**Exercise aim**. In the material below, find each line with the word "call" and copy it.

[[ Information shown, beginning ]]

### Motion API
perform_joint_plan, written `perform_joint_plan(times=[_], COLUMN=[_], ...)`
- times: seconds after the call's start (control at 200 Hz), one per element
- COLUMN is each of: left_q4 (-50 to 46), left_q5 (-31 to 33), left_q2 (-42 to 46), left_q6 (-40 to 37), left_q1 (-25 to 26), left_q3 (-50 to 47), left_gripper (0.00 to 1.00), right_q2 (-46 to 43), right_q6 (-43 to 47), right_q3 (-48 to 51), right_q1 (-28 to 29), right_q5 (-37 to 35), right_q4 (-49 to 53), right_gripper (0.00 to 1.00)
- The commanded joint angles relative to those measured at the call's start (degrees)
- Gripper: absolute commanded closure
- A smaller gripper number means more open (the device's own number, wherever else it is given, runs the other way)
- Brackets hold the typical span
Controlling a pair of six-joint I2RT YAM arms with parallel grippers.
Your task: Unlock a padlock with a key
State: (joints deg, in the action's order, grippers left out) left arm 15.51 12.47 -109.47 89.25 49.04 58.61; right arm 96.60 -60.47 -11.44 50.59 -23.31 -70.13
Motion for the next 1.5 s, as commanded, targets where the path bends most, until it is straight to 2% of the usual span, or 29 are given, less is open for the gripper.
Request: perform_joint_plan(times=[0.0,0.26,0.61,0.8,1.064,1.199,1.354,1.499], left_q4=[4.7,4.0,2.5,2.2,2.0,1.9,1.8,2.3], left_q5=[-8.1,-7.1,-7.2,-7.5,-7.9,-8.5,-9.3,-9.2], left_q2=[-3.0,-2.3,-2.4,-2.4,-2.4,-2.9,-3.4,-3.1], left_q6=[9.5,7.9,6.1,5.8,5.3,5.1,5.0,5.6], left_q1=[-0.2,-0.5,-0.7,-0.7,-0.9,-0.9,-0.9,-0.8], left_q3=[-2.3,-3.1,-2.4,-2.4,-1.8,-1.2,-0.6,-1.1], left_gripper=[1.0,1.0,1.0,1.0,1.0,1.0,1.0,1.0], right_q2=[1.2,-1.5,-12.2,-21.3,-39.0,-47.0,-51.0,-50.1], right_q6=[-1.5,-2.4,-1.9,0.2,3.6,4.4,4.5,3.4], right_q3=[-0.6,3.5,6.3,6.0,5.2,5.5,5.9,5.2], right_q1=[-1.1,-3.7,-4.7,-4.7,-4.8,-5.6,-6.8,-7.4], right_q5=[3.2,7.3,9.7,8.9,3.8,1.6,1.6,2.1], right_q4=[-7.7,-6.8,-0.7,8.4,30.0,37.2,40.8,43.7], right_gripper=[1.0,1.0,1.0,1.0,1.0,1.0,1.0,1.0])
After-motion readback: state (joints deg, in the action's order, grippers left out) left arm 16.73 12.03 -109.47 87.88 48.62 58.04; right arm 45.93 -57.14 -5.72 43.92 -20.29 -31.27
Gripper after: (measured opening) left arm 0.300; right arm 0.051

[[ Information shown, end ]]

**Task result**.
- times: seconds after the call's start (control at 200 Hz), one per element
- The commanded joint angles relative to those measured at the call's start (degrees)

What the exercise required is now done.